63 The Globe and Mail (Toronto)
At its best the movie is still innocent enough to slide past your guard, and inventive and lively enough to make the average Hollywood comedy seem to be on heavy tranquilizers.
60 The New Yorker Bruce Diones
The film is paced like a breezy sixties romp and there are some good gags, but the plot's a bit creaky and lacks the clever zing of a good scam.
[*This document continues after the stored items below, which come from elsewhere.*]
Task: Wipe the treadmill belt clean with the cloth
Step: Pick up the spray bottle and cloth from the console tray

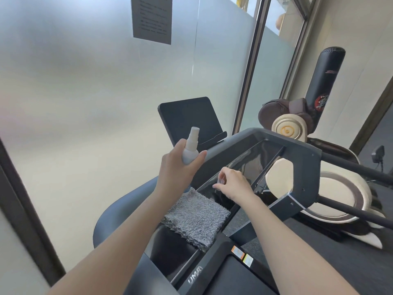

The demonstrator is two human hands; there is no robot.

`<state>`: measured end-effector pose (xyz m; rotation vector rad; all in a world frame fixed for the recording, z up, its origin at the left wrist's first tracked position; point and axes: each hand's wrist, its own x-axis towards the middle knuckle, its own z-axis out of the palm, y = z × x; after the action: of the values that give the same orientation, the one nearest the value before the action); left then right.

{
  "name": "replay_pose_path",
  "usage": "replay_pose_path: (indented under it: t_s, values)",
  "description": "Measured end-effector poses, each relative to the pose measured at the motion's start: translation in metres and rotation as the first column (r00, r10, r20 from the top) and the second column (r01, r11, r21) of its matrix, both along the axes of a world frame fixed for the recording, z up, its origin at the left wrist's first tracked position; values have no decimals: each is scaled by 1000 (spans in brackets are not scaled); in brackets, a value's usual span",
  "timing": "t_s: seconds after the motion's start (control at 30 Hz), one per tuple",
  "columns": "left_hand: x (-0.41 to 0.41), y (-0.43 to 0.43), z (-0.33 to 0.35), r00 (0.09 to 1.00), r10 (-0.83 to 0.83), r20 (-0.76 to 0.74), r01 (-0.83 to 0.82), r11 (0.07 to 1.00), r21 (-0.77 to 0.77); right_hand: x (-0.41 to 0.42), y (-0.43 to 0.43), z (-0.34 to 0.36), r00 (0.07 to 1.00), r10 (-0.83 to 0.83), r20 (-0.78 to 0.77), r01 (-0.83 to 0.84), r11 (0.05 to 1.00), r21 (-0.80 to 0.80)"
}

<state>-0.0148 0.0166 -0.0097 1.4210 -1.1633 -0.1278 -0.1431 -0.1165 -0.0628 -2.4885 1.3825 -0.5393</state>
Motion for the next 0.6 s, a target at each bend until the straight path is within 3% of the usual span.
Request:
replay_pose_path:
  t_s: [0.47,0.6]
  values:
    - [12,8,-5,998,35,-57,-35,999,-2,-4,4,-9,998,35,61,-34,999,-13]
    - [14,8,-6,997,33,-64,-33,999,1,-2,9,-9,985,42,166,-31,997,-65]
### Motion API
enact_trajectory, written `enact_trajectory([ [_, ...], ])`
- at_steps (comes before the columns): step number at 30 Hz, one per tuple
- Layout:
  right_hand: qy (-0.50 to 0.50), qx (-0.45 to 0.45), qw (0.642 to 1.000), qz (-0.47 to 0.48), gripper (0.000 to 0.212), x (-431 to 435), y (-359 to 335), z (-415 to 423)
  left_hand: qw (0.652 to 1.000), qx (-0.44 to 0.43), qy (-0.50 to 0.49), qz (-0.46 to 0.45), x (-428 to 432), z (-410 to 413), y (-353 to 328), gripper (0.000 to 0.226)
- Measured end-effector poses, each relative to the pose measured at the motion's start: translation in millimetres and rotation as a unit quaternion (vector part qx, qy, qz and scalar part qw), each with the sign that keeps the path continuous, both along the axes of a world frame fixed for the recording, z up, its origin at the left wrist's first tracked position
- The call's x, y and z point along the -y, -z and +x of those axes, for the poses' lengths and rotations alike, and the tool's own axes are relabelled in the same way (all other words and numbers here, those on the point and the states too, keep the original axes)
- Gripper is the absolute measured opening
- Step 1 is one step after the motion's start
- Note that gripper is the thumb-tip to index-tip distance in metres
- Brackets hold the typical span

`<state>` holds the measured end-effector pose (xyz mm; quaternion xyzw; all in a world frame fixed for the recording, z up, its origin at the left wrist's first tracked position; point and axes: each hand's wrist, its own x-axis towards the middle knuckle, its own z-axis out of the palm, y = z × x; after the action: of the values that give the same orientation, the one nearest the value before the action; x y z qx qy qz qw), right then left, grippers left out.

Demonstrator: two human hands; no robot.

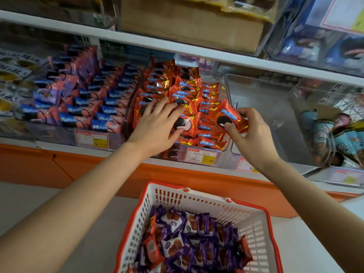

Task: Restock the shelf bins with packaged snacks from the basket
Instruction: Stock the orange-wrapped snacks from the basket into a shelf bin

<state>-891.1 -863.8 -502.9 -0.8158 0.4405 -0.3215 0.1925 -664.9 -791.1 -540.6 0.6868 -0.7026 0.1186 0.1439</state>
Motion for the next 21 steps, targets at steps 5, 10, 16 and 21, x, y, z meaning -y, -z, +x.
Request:
enact_trajectory([
  [5,0.04,-0.079,0.994,-0.071,0.034,34.9,-15.0,30.7,0.999,-0.012,0.011,-0.049,13.5,13.5,-12.0,0.053],
  [10,0.079,-0.216,0.968,-0.1,0.038,76.2,-17.0,65.3,1.0,-0.015,-0.002,-0.021,20.8,23.6,-0.4,0.056],
  [16,0.075,-0.357,0.918,-0.156,0.05,106.1,-14.6,99.4,0.997,-0.035,-0.004,-0.07,24.1,23.7,10.4,0.052],
  [21,0.092,-0.356,0.923,-0.116,0.053,131.5,-14.5,115.6,0.995,-0.039,0.001,-0.091,24.8,24.5,14.0,0.051],
])
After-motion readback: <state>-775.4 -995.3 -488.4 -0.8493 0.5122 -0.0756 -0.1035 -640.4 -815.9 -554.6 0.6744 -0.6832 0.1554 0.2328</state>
60 The Onion (A.V. Club) Joshua Klein
As a cute diversion, it's a pleasant, painless, wonderfully forgettable surprise.
60 Los Angeles Times
Not as inspired or amusing as it might be, leans heavily on the considerable charm of its three young and attractive principals. Their charisma and the film's larky spirit, English locales and elaborate cons might be just enough to divert easily satisfied date-night audiences.
60 Film Threat Tom Meek
The leads are all likable, albeit two-dimensional, and the rompish surreal texture of the film, makes it stylishly hip and humorous, almost like an episode of "The Monkees."
58 Entertainment Weekly
Wafer-thin, content-light, structure-wobbly, and whimsy-heavy.
50 LA Weekly
Shooting Fish wants to hang with the hip crowd--witness the vibrant colors, the flashy camera work and the stream of catchy pop songs--but its heart just isn't wild enough.
50 ReelViews
The film is preposterous to the point of distraction, where the necessary level of suspension of disbelief exceeds the capacity of a normal, thinking person.
50 The New York Times
This aggressively whimsical fairy tale about a pair of grown-up orphans who rob from the rich to give to the poor (themselves!) and end up living happily ever after darts forward so quickly that several major plot turns are dispensed with in 10 or 15 seconds of babble.
40 Austin Chronicle
A predictable affair that nonetheless ingratiates itself into your good fortunes by sheer virtue of its amiable nuttiness. It's mindless fun while it lasts.
40 Chicago Reader
Leaking platitudes and cutesy ambience, this comedy folds a smarmy, social-issue subplot into a Saturday-morning-kids'-show sensibility; it's full of geeky gadgetry, and must've been a lot more fun to make than it is to watch.
30 TV Guide
Cloying, immature and relentlessly cute, this grating British comedy about two London con men is every bit as shameless as its heroes.
25 San Francisco Chronicle
Aspires to the breezy esprit of a Richard Lester comedy from the '60s, but it's a deadly, leaden affair.